Prevalent

The blame game goes on. In the media and in politics, they don’t call it racism. In the meantime, a Chinese lady takes a shit on a white family’s property. The appalled mother approaches the Chinese lady, who was probably doing her morning digestion walk, and her bowel movement went too fast. The mother films the incident and makes the stranger on her property pick up her shit. It seems fair, right?

My aunt forwarded me that video, which seemed to have gone viral. She tried to laugh at it, but I’m pretty sure my mother didn’t; it probably just fuelled her anger towards China and its government. That’s the attitude you get from Hong Kong citizens, who grew up under the influence of the British colony. It makes you wonder what would have happened if Great Britain had colonized more Chinese regions? Would it have decreased China’s communistic values? What is Hong Kong now anyway? – A special administrative region of China, a separate country. Both? While the Hong Kong students fight against Mainland China’s regime, everybody else thinks that the Chinese are all the same.

If you want to be politically correct, you obviously don’t link it with racism; it’s the people’s decision whether or not they want to do their racist rants in public. And that’s where the mess begins.

            Culture has kept the world interesting. So has religion. Peace is wishful thinking, and you can achieve it within yourself, but not within a nation.

I remember that one time in Germany, an elderly couple told my parents how quiet and polite the Chinese were. Of course, my mum took it as a huge compliment. This is how she wants people to perceive the Chinese. But China has ruined all that for her.

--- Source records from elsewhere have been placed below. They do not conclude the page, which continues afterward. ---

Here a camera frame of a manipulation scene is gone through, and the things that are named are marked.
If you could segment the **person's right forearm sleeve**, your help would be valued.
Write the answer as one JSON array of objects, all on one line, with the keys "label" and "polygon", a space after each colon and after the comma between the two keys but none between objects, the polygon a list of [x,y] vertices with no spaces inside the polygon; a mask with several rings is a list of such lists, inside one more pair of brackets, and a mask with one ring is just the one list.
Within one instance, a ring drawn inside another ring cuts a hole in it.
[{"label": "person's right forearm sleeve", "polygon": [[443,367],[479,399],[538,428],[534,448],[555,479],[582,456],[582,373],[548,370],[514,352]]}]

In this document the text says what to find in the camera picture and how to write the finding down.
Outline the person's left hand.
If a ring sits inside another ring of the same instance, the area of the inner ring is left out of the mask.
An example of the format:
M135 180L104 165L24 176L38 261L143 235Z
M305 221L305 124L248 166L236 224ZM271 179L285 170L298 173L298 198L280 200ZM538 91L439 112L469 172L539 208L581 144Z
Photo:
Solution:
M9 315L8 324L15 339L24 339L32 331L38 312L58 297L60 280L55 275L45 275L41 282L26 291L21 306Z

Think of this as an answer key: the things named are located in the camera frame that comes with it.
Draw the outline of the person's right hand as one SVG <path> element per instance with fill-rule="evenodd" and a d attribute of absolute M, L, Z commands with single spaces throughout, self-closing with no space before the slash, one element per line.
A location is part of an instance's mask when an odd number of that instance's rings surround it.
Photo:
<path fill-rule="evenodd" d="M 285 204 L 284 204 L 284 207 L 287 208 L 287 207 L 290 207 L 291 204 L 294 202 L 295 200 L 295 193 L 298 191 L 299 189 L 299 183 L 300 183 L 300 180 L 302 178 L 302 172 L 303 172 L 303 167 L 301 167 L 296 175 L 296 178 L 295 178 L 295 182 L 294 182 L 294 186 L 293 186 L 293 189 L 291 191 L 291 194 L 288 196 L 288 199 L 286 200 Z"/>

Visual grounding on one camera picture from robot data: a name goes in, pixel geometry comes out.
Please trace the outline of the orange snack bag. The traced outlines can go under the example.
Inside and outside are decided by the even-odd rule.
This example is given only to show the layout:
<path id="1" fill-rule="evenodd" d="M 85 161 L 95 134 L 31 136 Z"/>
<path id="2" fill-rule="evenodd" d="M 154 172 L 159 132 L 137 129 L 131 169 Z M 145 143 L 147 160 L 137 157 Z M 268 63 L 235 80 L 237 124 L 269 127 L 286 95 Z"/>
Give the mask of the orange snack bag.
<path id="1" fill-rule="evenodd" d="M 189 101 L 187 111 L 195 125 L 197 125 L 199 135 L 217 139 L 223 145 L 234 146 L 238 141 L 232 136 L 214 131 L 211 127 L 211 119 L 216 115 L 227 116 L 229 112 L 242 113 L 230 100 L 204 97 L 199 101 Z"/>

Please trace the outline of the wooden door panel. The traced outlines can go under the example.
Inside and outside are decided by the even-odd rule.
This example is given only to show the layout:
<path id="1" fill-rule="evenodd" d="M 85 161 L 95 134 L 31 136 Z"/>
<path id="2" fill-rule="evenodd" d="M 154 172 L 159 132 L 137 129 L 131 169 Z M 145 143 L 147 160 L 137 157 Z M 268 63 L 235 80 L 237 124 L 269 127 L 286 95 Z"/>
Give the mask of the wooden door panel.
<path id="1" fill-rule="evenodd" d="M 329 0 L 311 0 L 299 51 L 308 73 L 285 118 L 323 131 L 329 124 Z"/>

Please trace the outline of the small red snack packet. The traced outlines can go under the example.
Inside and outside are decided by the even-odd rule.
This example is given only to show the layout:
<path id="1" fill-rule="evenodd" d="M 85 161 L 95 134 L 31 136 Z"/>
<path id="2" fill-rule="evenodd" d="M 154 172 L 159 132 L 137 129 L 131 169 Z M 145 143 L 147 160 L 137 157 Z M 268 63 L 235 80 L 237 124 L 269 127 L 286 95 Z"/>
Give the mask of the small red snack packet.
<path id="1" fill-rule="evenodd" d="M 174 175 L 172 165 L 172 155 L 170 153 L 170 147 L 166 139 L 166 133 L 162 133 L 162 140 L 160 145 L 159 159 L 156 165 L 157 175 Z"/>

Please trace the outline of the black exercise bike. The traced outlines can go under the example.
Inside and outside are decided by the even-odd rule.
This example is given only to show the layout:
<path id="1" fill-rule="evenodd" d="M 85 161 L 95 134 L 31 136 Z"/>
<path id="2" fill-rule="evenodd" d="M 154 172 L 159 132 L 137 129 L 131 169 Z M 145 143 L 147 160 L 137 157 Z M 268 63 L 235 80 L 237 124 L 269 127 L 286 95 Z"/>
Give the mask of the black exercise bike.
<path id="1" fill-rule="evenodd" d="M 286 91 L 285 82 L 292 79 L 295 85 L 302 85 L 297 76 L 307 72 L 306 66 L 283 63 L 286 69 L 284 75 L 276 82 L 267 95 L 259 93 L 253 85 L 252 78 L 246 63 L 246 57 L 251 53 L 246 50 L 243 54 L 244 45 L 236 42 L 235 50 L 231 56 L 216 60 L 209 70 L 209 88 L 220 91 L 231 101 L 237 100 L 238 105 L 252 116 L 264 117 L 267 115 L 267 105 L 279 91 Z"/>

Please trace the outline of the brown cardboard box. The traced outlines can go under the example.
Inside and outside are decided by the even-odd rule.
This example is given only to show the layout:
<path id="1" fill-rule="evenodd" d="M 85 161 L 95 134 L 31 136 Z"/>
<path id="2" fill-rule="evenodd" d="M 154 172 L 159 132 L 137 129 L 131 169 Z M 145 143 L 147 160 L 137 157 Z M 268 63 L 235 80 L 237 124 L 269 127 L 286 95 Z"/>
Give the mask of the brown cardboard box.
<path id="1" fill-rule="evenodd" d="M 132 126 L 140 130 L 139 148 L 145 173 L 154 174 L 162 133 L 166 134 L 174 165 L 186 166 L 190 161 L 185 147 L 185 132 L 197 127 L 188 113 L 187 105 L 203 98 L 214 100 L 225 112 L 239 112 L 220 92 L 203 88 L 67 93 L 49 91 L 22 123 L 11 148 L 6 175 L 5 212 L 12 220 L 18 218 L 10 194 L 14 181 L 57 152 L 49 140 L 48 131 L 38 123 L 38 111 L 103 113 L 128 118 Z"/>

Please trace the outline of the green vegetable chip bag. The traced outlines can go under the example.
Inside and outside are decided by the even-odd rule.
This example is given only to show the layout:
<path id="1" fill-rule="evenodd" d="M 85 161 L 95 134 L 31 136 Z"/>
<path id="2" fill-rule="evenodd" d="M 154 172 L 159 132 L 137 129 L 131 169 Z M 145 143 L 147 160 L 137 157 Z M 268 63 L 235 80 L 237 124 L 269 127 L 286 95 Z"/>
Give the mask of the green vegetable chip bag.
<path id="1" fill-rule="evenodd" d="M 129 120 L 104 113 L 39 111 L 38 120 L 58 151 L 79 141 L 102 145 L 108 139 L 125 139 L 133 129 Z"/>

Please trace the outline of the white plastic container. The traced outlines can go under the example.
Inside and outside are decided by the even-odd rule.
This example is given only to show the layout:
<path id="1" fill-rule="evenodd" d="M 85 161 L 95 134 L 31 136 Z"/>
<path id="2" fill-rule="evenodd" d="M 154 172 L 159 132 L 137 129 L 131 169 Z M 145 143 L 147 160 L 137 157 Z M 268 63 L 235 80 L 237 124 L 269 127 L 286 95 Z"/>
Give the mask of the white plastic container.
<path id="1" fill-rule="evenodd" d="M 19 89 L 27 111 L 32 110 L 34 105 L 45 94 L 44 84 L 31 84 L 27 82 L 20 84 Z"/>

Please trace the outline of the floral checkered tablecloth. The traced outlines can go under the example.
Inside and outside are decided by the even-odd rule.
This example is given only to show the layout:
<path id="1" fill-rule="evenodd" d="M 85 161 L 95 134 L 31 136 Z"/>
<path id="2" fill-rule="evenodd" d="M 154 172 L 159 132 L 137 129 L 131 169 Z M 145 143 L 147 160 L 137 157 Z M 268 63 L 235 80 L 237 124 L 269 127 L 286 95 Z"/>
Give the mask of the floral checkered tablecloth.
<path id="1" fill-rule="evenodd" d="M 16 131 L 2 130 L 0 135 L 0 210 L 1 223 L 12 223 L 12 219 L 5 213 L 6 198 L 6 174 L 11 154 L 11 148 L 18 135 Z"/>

When she visited my aunt in Vancouver and learned about the housing markets, money laundering, etc., she got angry. For a very long time, Chinese people went unnoticed. You would refer them to cheap takeaways, Chinatown and medicinal hoaxes, which was fine. Triggering global attention, on the other hand, is not ok. People are more likely to point at you in small German towns, like small towns in England. A racist scally once threw a bottle at my head. And people wonder why multicultural big cities attract me. I like going unnoticed. Sorry if you have a problem with that. A big city might be the most dangerous place to be during a pandemic, but it doesn’t change my mind to be in one.